▸ **Problem statement**
Only an exact, line-for-line copy of the data will serve as the answer.

▸ **Exercise data**

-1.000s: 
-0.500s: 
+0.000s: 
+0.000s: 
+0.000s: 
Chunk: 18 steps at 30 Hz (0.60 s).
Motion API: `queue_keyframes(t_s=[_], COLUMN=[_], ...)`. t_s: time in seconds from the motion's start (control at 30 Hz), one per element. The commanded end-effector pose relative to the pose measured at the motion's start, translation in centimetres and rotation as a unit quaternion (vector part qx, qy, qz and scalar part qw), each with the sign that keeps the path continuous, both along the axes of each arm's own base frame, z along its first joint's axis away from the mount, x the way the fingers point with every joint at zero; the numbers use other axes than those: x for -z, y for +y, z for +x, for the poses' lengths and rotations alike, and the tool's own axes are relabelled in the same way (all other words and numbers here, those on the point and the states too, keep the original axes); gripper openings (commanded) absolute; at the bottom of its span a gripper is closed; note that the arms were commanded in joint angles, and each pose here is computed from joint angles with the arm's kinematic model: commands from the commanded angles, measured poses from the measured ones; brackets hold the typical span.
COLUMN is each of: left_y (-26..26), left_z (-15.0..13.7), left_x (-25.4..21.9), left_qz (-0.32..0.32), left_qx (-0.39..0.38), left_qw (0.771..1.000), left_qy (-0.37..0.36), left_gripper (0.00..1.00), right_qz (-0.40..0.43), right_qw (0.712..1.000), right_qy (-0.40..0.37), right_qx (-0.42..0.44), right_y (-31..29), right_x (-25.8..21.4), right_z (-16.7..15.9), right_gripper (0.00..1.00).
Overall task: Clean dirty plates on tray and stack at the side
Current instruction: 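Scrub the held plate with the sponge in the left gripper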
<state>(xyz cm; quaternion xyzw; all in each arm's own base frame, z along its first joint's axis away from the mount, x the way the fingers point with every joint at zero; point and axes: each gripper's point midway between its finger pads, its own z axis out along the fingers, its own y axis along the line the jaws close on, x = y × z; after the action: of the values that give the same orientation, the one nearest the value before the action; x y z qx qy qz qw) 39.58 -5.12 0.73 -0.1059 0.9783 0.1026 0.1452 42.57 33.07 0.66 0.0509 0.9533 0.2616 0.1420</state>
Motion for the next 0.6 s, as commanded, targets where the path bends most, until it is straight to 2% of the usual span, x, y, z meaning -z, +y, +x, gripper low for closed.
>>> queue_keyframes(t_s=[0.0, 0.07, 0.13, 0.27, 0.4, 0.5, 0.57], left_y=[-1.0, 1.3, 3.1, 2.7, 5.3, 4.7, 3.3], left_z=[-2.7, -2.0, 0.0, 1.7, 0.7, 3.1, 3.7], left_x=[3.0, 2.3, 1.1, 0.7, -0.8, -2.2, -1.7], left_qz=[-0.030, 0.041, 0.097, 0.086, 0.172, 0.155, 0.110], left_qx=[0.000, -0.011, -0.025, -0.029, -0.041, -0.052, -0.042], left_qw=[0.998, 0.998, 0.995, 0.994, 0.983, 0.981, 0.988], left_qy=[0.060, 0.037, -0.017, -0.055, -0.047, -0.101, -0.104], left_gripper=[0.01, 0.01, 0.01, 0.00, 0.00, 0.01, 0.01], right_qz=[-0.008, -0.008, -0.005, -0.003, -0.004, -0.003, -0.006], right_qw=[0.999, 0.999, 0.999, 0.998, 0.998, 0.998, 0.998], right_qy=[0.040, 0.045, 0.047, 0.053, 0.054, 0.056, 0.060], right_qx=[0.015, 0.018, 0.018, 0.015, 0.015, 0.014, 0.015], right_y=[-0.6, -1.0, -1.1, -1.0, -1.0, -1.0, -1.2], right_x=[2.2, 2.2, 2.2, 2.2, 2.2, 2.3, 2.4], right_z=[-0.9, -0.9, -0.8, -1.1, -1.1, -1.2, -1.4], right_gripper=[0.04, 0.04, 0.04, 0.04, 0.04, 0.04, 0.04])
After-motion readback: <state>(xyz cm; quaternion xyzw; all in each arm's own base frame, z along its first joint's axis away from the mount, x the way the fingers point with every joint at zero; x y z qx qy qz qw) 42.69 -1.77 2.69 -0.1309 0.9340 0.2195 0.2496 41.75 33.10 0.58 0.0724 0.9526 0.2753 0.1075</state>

▸ **Answer box**
-1.000s: 
-0.500s: 
+0.000s: 
+0.000s: 
+0.000s: 
Chunk: 18 steps at 30 Hz (0.60 s).
Motion API: `queue_keyframes(t_s=[_], COLUMN=[_], ...)`. t_s: time in seconds from the motion's start (control at 30 Hz), one per element. The commanded end-effector pose relative to the pose measured at the motion's start, translation in centimetres and rotation as a unit quaternion (vector part qx, qy, qz and scalar part qw), each with the sign that keeps the path continuous, both along the axes of each arm's own base frame, z along its first joint's axis away from the mount, x the way the fingers point with every joint at zero; the numbers use other axes than those: x for -z, y for +y, z for +x, for the poses' lengths and rotations alike, and the tool's own axes are relabelled in the same way (all other words and numbers here, those on the point and the states too, keep the original axes); gripper openings (commanded) absolute; at the bottom of its span a gripper is closed; note that the arms were commanded in joint angles, and each pose here is computed from joint angles with the arm's kinematic model: commands from the commanded angles, measured poses from the measured ones; brackets hold the typical span.
COLUMN is each of: left_y (-26..26), left_z (-15.0..13.7), left_x (-25.4..21.9), left_qz (-0.32..0.32), left_qx (-0.39..0.38), left_qw (0.771..1.000), left_qy (-0.37..0.36), left_gripper (0.00..1.00), right_qz (-0.40..0.43), right_qw (0.712..1.000), right_qy (-0.40..0.37), right_qx (-0.42..0.44), right_y (-31..29), right_x (-25.8..21.4), right_z (-16.7..15.9), right_gripper (0.00..1.00).
Overall task: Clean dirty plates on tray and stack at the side
Current instruction: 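Scrub the held plate with the sponge in the left gripper
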<state>(xyz cm; quaternion xyzw; all in each arm's own base frame, z along its first joint's axis away from the mount, x the way the fingers point with every joint at zero; point and axes: each gripper's point midway between its finger pads, its own z axis out along the fingers, its own y axis along the line the jaws close on, x = y × z; after the action: of the values that give the same orientation, the one nearest the value before the action; x y z qx qy qz qw) 39.58 -5.12 0.73 -0.1059 0.9783 0.1026 0.1452 42.57 33.07 0.66 0.0509 0.9533 0.2616 0.1420</state>
Motion for the next 0.6 s, as commanded, targets where the path bends most, until it is straight to 2% of the usual span, x, y, z meaning -z, +y, +x, gripper low for closed.
>>> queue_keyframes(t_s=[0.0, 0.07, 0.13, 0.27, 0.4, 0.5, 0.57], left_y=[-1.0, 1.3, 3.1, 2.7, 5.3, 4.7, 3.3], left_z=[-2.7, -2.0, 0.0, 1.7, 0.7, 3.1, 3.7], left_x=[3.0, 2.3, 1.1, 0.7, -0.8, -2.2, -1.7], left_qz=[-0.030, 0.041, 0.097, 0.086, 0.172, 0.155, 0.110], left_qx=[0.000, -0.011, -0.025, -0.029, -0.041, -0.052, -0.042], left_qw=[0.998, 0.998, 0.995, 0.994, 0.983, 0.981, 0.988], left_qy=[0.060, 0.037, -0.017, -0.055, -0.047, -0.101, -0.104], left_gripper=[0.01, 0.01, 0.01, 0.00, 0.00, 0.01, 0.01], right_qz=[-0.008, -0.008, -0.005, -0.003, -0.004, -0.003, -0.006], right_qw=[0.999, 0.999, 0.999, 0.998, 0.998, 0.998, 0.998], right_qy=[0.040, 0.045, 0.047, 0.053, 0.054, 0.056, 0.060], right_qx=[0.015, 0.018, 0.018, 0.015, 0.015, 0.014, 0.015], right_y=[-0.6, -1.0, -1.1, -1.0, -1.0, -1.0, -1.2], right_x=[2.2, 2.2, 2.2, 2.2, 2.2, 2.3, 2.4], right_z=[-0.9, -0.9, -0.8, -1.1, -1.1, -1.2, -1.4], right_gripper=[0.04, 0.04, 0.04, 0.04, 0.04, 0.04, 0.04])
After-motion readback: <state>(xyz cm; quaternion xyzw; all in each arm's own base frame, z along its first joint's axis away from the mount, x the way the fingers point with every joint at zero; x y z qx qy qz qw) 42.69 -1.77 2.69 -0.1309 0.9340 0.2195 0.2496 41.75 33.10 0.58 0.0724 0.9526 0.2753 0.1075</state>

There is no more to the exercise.